Driving this gorgeous beast was like trying to juggle running chainsaws: All at once it's loud, terrifying, attention-grabbing, smells like gasoline, and is cool as hell.
On a previous visit to South Florida I was interested in renting something more interesting than a Focus or a Versa and came across the now-closed Classic Dream Rides. The owner Cameron would toss you a set of keys from his collection of muscle cars for not much more than you’d pay for that Focus. The cars were in great shape but weren’t “restored,” so they were full of character and stories and experiences that weren’t muted by modern concessions or extensive rebuilding.
The Challenger is Barney-the-Dinosaur-purple with a wide matte-black stripe up the middle of the hood, a black vinyl roof, and gleaming chrome bumpers. Beautifully proportioned, the car is nonetheless BIG. The doors seem like they’re six feet long and feel like they weigh as much as I do. The windows were already rolled down when I got in the car, and the glorious racket the glass made clattering around when the doors were slammed closed instantly reminded me that I was about to spend the day with a machine that had seen 40 years of different roads and drivers. The seats front and rear are interrupted by the center console, although they aren't exactly buckets. Everything is black leather and plastic, with chrome accents and lots of wood both real and fake throughout. The trunk is the size of a studio apartment, and the ample space carries through to the interior as there is plenty of head, leg, and elbow room. The seats are low to the floor so your legs stick out ahead of you, and although there is very little to brace yourself against the driving position is comfortable.

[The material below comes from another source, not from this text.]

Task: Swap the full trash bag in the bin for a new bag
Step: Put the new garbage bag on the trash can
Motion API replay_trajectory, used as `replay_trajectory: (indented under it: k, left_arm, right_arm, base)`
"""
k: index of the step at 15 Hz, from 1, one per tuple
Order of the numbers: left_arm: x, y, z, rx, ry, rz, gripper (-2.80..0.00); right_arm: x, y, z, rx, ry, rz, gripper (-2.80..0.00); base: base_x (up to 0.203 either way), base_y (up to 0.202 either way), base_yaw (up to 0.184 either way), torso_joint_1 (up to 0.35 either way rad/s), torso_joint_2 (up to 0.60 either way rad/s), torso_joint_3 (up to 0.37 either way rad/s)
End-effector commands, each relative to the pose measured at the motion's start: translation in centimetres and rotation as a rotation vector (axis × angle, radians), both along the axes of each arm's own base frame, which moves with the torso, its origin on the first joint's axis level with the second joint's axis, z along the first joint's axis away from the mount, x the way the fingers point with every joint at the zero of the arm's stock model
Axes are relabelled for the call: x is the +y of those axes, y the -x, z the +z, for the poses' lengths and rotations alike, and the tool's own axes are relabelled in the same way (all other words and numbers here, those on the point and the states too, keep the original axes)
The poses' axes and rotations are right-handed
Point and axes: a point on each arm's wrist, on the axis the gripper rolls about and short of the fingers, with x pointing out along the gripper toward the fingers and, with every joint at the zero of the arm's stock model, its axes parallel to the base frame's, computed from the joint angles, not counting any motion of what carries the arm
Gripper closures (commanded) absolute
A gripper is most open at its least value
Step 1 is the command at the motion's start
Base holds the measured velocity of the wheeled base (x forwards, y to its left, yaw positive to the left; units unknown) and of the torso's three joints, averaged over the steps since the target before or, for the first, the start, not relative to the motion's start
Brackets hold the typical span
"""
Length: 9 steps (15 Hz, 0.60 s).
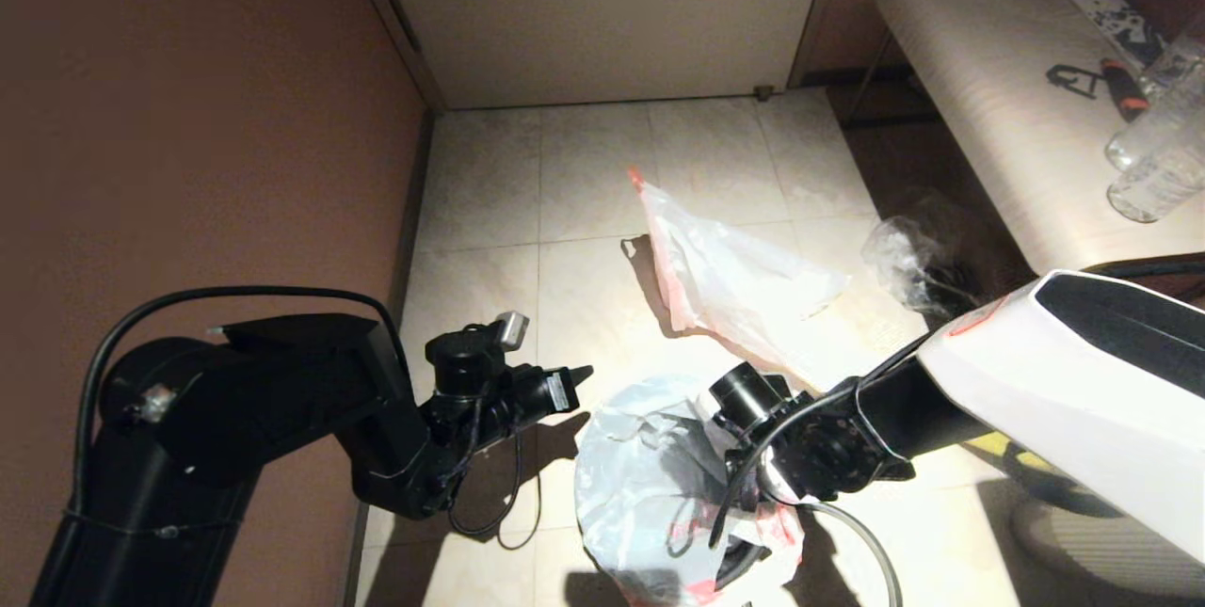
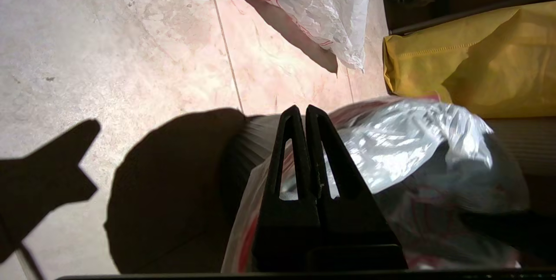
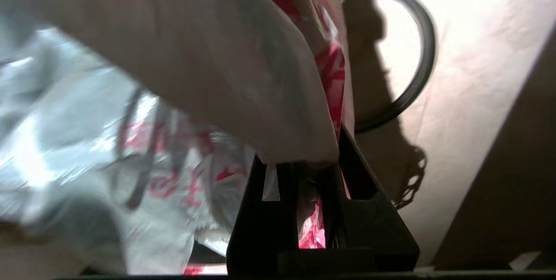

After a quick walkaround, Cameron twisted the key and the 340 four-barrel fired up immediately with a gutsy roar and settled into a high idle. Stabbing the throttle a minute later settled the big V8 down into a smooth growl.
Driving the big Dodge is certainly different from driving a modern car. The steering wheel is thin but has a huge diameter, and the car requires armloads of cranking to make any sharp turns. The throttle is responsive and the engine torquey, although there isn’t enough grunt to require a delicate foot. Precise inputs would be tricky; the lack of seat bolstering or a dead pedal, along with vestigial lap belts, mean the steering wheel and pedals double as braces to keep you in place.
At speed the steering exhibits a split personality: During small corrections such as cruising on the highway the car feels tall and a bit wobbly, but harder cornering causes the Challenger to take a firm set as it seems to want to tighten the radius on your behalf. Of all of the distinguishing characteristics of the car, this took the longest to get used to. Where a modern car will go where you tell it to, you don’t so much steer the Challenger as much as guide it - a bit like walking someone else’s dog.The wide, modern tires generated impressive grip and although I didn't corner hard enough to find out which end would let go first, the old car felt remarkably well-balanced. The brakes were a bit squeaky at low speed and lacked ABS but otherwise worked great. Once the car's steering and size became familiar, it was quite easy to drive both on the highway and through the crowded streets of Miami. The Challenger may be vintage but roads are still roads, even forty years later.
Cruising through Miami and the Florida Keys in this old Challenger was a blast. The quirks in the handling give the car an unmistakable feel, and the sounds and smells remind you that something is happening. Far from isolating the driver from the act of driving, cars like this one fully immerse you in it. The engine is always rumbling and burbling, even when you’re off the throttle. Get into the gas pedal and the nose lurches up as the smell of gasoline wafts into the cabin. Lean on the brakes and the front pitches down, lean on them harder and the tires scream and lock up while you neither slow down nor turn. The steering wheel communicates everything the front tires are up to, quivering and shaking over bumps and expansion joints, and doubles as a hand hold to keep you in the slick leather seats while the car leans out around corners. The Challenger is perfectly capable of navigating the city and seaside highways, but will do you no favors. Driving this car requires *attention*, but rewards with a feeling of activity, of covering ground, of participating in the act of beginning in one place and ending up in another.
I would highly recommend taking any available chance to spend time behind the wheel of a car like this to remind you how much you can really get out of such an involved experience.